Task description
All of the data that follows should be retyped exactly as it appears.

START Dataset excerpt

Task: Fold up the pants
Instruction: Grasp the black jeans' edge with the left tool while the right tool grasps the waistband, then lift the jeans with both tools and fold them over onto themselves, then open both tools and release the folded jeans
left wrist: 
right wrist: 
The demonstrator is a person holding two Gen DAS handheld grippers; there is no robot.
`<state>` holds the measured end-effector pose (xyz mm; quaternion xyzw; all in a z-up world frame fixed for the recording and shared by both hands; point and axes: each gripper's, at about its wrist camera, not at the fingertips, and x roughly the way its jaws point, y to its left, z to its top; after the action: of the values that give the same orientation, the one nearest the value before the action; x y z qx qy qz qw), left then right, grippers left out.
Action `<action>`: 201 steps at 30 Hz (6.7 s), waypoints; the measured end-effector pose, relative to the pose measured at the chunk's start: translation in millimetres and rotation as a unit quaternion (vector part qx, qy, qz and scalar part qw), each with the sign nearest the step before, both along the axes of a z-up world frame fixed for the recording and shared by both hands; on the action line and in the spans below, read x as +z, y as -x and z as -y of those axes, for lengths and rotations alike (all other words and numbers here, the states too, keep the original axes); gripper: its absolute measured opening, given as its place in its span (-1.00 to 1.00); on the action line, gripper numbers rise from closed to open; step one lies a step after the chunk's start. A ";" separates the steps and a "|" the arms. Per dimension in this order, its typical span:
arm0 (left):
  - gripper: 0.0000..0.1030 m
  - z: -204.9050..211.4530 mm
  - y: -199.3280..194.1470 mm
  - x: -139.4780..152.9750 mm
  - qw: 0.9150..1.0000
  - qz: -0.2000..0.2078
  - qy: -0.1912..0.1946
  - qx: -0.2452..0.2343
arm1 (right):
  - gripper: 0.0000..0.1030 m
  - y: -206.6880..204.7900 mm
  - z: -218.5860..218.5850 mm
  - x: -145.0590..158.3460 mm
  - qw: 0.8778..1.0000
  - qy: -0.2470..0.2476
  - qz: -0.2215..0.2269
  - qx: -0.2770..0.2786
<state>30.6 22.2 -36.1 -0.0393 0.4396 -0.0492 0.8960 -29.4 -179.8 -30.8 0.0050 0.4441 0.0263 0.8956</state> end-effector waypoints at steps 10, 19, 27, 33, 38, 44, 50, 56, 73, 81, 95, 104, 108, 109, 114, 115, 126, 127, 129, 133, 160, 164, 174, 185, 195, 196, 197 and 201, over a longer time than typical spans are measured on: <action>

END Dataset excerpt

Expected output
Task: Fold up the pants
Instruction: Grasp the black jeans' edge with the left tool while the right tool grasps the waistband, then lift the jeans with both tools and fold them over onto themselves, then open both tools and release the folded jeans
left wrist: 
right wrist: 
The demonstrator is a person holding two Gen DAS handheld grippers; there is no robot.
`<state>` holds the measured end-effector pose (xyz mm; quaternion xyzw; all in a z-up world frame fixed for the recording and shared by both hands; point and axes: each gripper's, at about its wrist camera, not at the fingertips, and x roughly the way its jaws point, y to its left, z to its top; after the action: of the values that give the same orientation, the one nearest the value before the action; x y z qx qy qz qw), left then right, grippers left out.
Action `<action>`: 201 steps at 30 Hz (6.7 s), waypoints; the measured end-effector pose, relative to the pose measured at the chunk's start: translation in millimetres and rotation as a unit quaternion (vector part qx, qy, qz and scalar part qw), each with the sign nearest the step before, both along the axes of a z-up world frame fixed for the recording and shared by both hands; on the action line and in the spans below, read x as +z, y as -x and z as -y of those axes, for lengths and rotations alike (all other words and numbers here, the states too, keep the original axes); gripper: its absolute measured opening, given as its place in its span (-1.00 to 1.00); on the action line, gripper numbers rise from closed to open; step one lies a step after the chunk's start. A ";" separates the steps and a "|" the arms. Per dimension in this order, its typical span:
arm0 (left):
  - gripper: 0.0000..0.1030 m
  - z: -204.9050..211.4530 mm
  - y: -199.3280..194.1470 mm
  - x: -139.4780..152.9750 mm
  - qw: 0.9150..1.0000
  - qz: -0.2000..0.2078
  - qy: -0.1912..0.1946
  - qx: -0.2452..0.2343
arm1 (right):
  - gripper: 0.0000..0.1030 m
  - y: -206.6880..204.7900 mm
  - z: -218.5860..218.5850 mm
  - x: -145.0590..158.3460 mm
  - qw: 0.8778..1.0000
  - qy: -0.2470..0.2476
  - qz: -0.2215..0.2269
  - qx: -0.2770..0.2786
<state>30.6 22.2 -36.1 -0.0393 0.4396 -0.0492 0.8960 -29.4 -179.8 -30.8 0.0050 0.4441 0.0263 0.8956</state> end-effector waypoints at steps 10, 19, 27, 33, 38, 44, 50, 56, 73, 81, 95, 104, 108, 109, 114, 115, 126, 127, 129, 133, 160, 164, 174, 185, 195, 196, 197 and 201, over a longer time than typical spans are measured on: <action>

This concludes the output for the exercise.